The ability of decidual macrophages to acquire an M2 phenotype provides the immune tolerance that the fetus requires for a successful pregnancy [13]. The cellular microenvironment dictates whether macrophages acquire a proinflammatory (M1) or anti-inflammatory (M2) phenotype. To date a limited number of studies have focused on phenotyping decidual macrophage lineages and subsets. Throughout the pregnancy decidual macrophages shift polarity between M1 and M2 phenotypes. The M1 subtype predominates during the peri-implantation period [14] and macrophages transition to a mixed M1/M2 phenotype as trophoblasts invade the endometrial stroma and become established in the endometrial lining. This mixed population pattern persists until the early phase of 2nd trimester [15]. Once the placenta is developed, an M2 phenotype predominates, which prevents fetal rejection throughout the pregnancy [7].

With preeclampsia the decidual macrophage phenotype shifts from an M2 to an M1 phenotype [16]. During a normal pregnancy trophoblasts invade uteroplacental arteries and are largely devoid of macrophages. Whereas in IUGR and preeclampsia apoptotic trophoblasts are found in the vicinity of arterial walls and there is reduced trophoblast invasion of uteroplacental arteries [17]. Increased trophoblast apoptosis may initiate inflammatory events that promote further trophoblast cell death thus preventing normal trophoblast invasion [18]. MI macrophages increase Fas expression and enhance trophoblast sensitivity to Fas-mediated apoptosis [19]. The trophoblast endovascular pathway is affected by macrophage-induced apoptosis resulting in the pregnancy complications associated with preeclampsia with increased expression of TNF-α and IFN-γ and EVT apoptosis [20]. Increased macrophage and dendritic cell numbers are present at the implantation site in preeclampsia [21]. GM-CSF, a potent inducer of macrophage differentiation, may also influence the pathogenesis of preeclampsia as its levels are increased in the preeclamptic decidua due to increased levels of the proinflammatory cytokines TNF-α and IL-1β [21]. Hypoxic conditions, oxidative stress, and inflammation induce necrosis or aponecrosis of trophoblasts [22]. After phagocytosis of necrotic and aponecrotic trophoblasts, macrophages and dendritic cells produce type-I cytokines and aggravate inflammation [22]. This may induce apoptosis of EVTs culminating in the inferior placentation observed in preeclampsia [20].
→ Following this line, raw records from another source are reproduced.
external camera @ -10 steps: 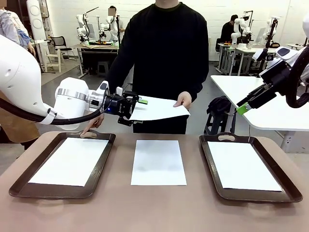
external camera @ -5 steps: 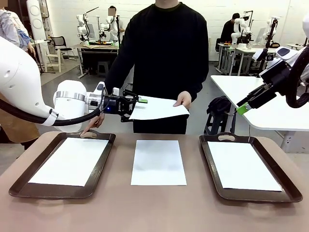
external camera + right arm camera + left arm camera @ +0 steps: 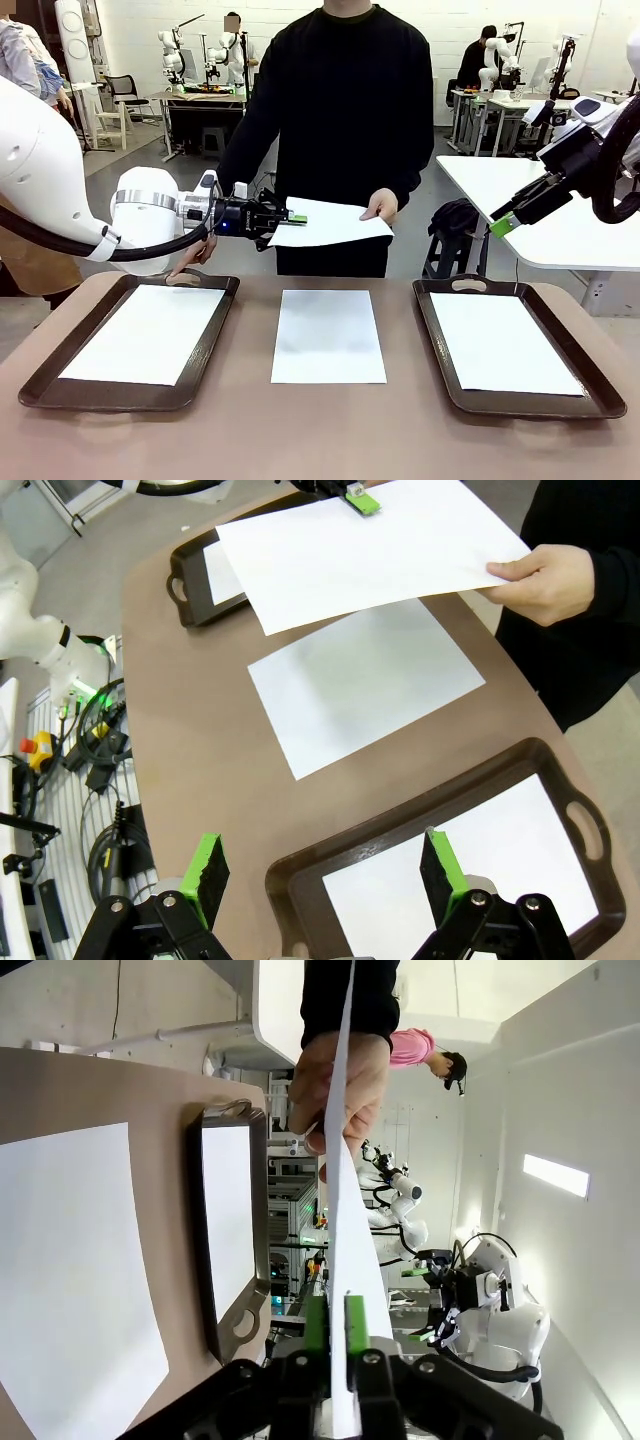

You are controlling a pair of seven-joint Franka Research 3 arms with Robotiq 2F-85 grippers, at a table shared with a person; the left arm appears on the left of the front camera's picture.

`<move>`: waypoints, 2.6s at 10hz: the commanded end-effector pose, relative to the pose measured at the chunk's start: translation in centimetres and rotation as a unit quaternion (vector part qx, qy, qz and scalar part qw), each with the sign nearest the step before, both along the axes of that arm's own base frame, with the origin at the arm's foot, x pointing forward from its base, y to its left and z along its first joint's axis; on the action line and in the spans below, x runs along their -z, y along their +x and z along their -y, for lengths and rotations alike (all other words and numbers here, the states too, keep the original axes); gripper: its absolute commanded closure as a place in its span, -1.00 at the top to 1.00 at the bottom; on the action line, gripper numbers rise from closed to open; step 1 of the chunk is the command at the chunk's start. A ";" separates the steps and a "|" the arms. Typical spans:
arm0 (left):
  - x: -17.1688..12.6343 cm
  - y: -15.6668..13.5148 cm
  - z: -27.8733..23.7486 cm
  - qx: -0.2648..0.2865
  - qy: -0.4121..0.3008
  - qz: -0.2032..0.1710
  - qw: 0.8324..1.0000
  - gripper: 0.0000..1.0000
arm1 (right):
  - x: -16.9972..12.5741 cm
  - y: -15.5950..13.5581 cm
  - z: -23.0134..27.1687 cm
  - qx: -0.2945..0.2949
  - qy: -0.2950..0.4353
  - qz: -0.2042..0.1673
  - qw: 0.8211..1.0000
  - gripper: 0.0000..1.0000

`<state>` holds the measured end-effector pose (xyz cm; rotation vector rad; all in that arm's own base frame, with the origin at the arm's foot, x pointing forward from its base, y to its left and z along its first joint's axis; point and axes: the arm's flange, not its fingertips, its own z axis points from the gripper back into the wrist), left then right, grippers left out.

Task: Sort the A4 documents.
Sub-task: Receive the A4 Paper, then place the A4 Paper in the designated Handle tray.

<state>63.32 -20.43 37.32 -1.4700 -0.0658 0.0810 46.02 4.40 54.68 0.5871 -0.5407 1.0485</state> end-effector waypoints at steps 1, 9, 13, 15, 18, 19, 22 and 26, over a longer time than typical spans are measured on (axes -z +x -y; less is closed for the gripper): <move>-0.2 -0.6 -0.1 -0.006 -0.016 -0.003 1.000 -1.00 | 0.0 0.0 0.0 -0.002 0.001 -0.001 1.000 1.00; 0.2 -0.2 0.0 -0.001 -0.006 -0.004 1.000 -1.00 | 0.0 0.0 0.0 -0.002 0.001 -0.001 1.000 1.00; 0.2 -0.2 0.0 -0.001 -0.006 -0.004 1.000 -1.00 | 0.0 0.0 0.0 -0.002 0.001 -0.001 1.000 1.00; 0.2 -0.2 0.0 -0.001 -0.006 -0.004 1.000 -1.00 | 0.0 0.0 0.0 -0.002 0.001 -0.001 1.000 1.00; 0.2 -0.2 0.0 -0.001 -0.006 -0.004 1.000 -1.00 | 0.0 0.0 0.0 -0.002 0.001 -0.001 1.000 1.00; 0.2 -0.2 0.0 -0.001 -0.006 -0.004 1.000 -1.00 | 0.0 0.0 0.0 -0.002 0.001 -0.001 1.000 1.00; -1.4 -0.7 -1.2 0.028 0.030 0.022 0.999 -0.98 | 0.0 0.0 0.0 -0.002 0.001 -0.001 1.000 1.00; -4.2 -2.7 -8.6 0.028 0.069 0.042 0.996 -0.98 | 0.0 0.0 0.0 -0.002 0.001 -0.001 1.000 1.00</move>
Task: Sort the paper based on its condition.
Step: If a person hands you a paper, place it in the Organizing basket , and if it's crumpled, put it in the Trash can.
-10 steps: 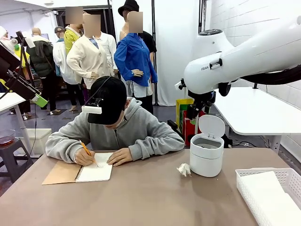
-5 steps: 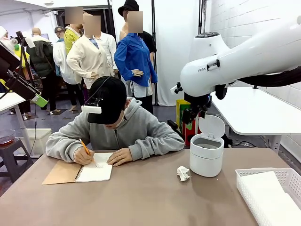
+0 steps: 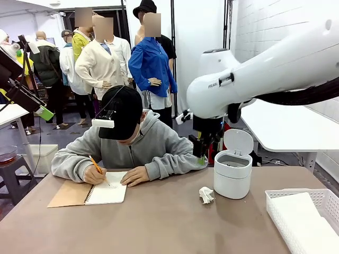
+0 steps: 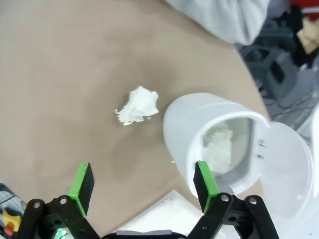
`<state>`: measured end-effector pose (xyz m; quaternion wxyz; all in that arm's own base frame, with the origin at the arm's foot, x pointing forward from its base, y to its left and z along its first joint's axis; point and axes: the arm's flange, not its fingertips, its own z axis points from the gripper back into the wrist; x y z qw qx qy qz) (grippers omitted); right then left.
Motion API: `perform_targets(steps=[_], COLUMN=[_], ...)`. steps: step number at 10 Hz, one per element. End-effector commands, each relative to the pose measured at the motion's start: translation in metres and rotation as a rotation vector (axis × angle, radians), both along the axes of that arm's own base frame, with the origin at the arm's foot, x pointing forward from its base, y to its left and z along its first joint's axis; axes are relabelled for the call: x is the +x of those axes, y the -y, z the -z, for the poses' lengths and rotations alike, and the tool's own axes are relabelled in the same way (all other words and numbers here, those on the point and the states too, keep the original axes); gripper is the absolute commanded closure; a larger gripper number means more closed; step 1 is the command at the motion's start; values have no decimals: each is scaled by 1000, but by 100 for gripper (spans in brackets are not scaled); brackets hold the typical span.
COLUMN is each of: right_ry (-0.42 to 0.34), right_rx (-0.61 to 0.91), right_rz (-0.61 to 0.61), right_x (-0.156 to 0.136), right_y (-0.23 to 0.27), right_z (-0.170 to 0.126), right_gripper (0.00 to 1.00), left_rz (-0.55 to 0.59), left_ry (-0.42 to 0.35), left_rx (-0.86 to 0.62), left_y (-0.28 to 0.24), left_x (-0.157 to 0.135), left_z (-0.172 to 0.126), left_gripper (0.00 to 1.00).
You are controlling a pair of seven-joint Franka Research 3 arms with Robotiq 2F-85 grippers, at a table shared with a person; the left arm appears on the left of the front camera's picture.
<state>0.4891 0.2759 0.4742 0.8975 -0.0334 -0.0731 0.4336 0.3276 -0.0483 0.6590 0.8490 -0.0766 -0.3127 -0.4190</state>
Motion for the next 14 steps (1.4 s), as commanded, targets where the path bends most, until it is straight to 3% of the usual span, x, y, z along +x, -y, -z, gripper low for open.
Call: perform_targets(steps=[1, 4, 10, 14], right_ry=[-42, -141, -208, -222], right_rx=[-57, -97, -138, -144], right_rz=[-87, -112, -137, -137], right_x=[0, 14, 51, 49], right_y=[-13, -25, -27, -27], right_z=[25, 69, 137, 160], right_gripper=[0, 0, 0, 0], left_rz=[-1, -1, -1, -1], left_ry=[0, 0, 0, 0], left_rx=[1, 1, 1, 1], left_y=[0, 0, 0, 0], left_x=[0, 0, 0, 0], left_z=[0, 0, 0, 0], left_gripper=[0, 0, 0, 0])
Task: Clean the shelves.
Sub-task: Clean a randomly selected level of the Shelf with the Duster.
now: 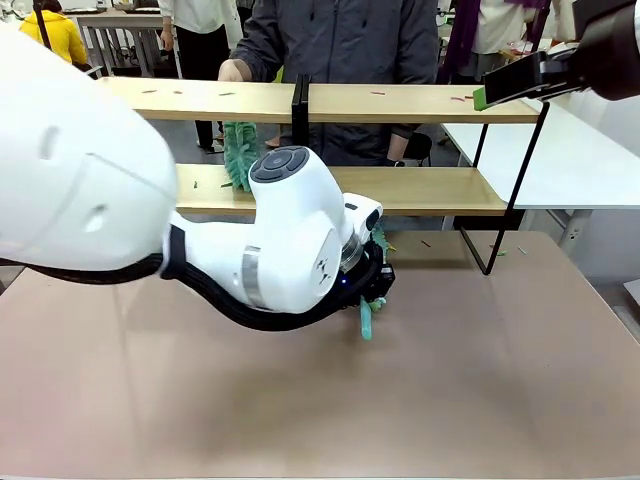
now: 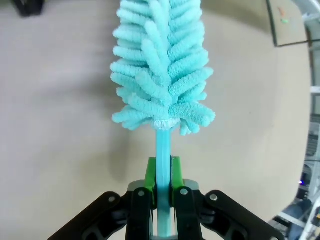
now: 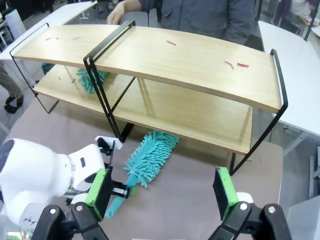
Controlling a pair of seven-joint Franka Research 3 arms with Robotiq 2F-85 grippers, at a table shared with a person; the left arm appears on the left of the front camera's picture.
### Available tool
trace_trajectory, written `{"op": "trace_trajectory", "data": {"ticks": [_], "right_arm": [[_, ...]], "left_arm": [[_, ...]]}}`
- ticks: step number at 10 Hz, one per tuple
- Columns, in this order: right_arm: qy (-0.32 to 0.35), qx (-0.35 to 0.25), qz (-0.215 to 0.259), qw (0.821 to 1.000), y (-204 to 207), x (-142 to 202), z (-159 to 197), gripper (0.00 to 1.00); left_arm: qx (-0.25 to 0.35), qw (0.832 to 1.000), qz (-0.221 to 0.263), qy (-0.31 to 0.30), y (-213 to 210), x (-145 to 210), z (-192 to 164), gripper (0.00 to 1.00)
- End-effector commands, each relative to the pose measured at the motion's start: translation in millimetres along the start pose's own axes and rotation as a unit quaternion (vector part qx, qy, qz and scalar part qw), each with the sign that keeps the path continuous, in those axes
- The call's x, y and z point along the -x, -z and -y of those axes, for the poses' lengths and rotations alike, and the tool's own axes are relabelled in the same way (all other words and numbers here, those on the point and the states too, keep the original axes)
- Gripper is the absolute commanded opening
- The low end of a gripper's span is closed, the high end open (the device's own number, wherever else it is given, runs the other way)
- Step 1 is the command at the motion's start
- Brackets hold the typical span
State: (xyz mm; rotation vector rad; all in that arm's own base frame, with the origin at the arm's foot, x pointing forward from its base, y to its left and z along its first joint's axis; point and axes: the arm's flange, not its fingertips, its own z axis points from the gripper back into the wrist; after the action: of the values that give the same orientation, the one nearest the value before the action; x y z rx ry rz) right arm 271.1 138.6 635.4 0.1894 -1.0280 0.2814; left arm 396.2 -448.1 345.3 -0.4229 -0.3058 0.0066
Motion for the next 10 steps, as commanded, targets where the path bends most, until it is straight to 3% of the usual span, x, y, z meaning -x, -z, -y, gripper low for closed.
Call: {"op": "trace_trajectory", "data": {"ticks": [1,6,10], "right_arm": [[0.001,-0.001,0.001,1.0,-0.4,-0.6,0.4,1.0],[0.001,-0.001,0.001,1.0,-0.4,-0.6,0.4,1.0],[0.001,-0.001,0.001,1.0,-0.4,-0.6,0.4,1.0]], "left_arm": [[0.033,0.999,0.002,0.001,49.4,-33.7,0.9,0.13],[0.069,0.995,-0.064,0.036,55.6,-41.9,6.4,0.13],[0.11,0.974,-0.179,0.087,48.7,-41.0,2.5,0.13]]}}
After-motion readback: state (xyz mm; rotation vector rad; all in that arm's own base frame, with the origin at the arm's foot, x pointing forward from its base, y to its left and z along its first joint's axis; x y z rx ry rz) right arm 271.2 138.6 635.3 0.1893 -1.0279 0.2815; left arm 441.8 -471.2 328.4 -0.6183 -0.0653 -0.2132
Macrophages are novel therapeutic targets that can be used to deliver nanoparticles in the treatment of genetic disorders associated with macrophage dysfunction or persistent infections. Macrophage-delivered nanoparticles can also induce macrophage death, modulate accessory functions of macrophages and be used to diagnose pathologic conditions such as cancer [23]. The M2 pro-inflammatory macrophage phenotype can modulate various anti-cancer therapies. Indeed, macrophages can now be manipulated from an M2 to an M1 phenotype so that they can phagocytose tumour cells [24]. Use of histidine-rich glycoprotein (HRG), which induces down-regulation of macrophage PlGF, promotes blood vessel normalization and increases the delivery and efficacy of chemotherapy in mouse tumour models [25]. Alternatively upregulation of nuclear factor κB signalling [26] or exposure of M2 macrophages to anti- IL10R antibodies combined with the TLR 9 ligand, CpG, induces haemorrhagic tumour necrosis, activation of DCs and cytotoxic T cells, and tumour clearance [27].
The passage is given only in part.